Problem details: Report every line below that holds the word "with".

Data segment:
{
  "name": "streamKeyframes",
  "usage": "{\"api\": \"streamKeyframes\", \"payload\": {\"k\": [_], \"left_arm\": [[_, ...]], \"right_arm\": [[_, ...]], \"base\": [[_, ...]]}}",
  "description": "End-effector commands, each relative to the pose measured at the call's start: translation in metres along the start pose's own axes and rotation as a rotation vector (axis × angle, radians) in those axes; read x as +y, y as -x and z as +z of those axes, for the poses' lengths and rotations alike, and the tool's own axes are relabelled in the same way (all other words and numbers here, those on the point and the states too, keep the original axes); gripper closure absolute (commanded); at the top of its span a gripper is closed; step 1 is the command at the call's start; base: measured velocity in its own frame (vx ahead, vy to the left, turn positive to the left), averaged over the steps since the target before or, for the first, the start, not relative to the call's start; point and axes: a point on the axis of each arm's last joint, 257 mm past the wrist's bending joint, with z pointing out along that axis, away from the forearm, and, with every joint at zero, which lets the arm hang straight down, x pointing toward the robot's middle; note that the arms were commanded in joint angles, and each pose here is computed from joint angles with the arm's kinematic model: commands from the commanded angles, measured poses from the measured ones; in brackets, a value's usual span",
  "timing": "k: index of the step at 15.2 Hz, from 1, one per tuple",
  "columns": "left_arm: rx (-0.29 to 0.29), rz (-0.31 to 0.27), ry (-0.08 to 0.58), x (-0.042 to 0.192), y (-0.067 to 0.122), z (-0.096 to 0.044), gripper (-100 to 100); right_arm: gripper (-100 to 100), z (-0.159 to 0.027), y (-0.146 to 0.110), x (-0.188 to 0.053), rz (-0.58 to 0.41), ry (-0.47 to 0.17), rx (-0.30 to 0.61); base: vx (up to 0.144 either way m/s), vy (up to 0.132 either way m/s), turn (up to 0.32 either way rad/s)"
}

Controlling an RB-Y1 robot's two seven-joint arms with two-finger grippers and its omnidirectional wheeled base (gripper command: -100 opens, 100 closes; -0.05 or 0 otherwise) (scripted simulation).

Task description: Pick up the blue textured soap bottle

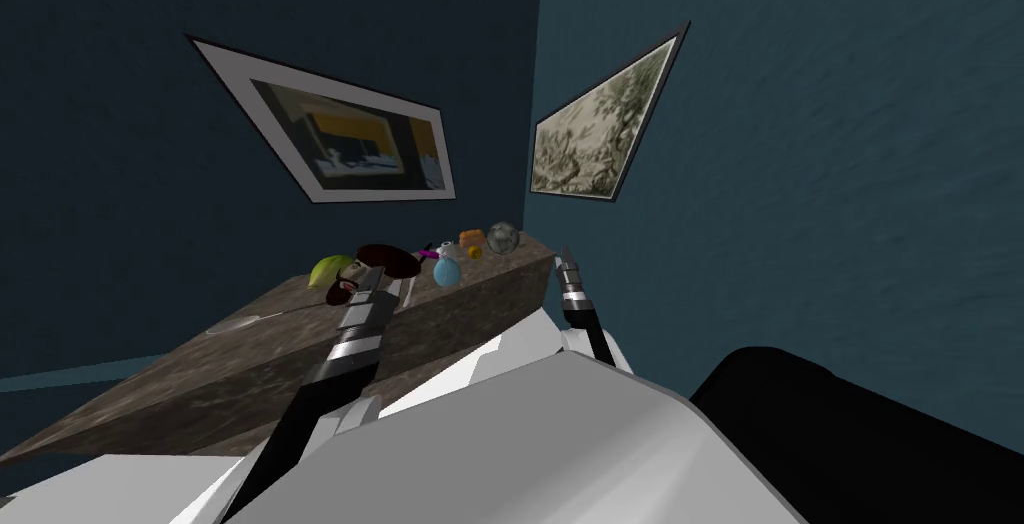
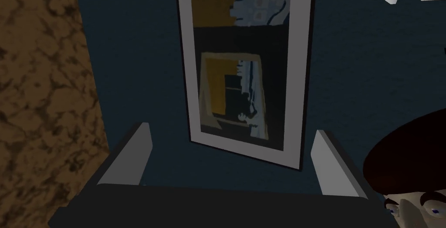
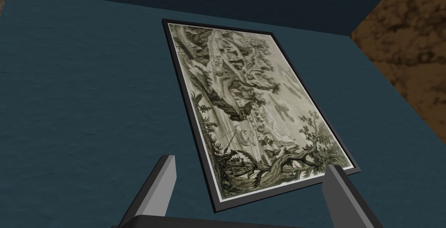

Final answer:
  "description": "End-effector commands, each relative to the pose measured at the call's start: translation in metres along the start pose's own axes and rotation as a rotation vector (axis × angle, radians) in those axes; read x as +y, y as -x and z as +z of those axes, for the poses' lengths and rotations alike, and the tool's own axes are relabelled in the same way (all other words and numbers here, those on the point and the states too, keep the original axes); gripper closure absolute (commanded); at the top of its span a gripper is closed; step 1 is the command at the call's start; base: measured velocity in its own frame (vx ahead, vy to the left, turn positive to the left), averaged over the steps since the target before or, for the first, the start, not relative to the call's start; point and axes: a point on the axis of each arm's last joint, 257 mm past the wrist's bending joint, with z pointing out along that axis, away from the forearm, and, with every joint at zero, which lets the arm hang straight down, x pointing toward the robot's middle; note that the arms were commanded in joint angles, and each pose here is computed from joint angles with the arm's kinematic model: commands from the commanded angles, measured poses from the measured ones; in brackets, a value's usual span",
Controlling an RB-Y1 robot's two seven-joint arms with two-finger grippers and its omnidirectional wheeled base (gripper command: -100 opens, 100 closes; -0.05 or 0 otherwise) (scripted simulation).

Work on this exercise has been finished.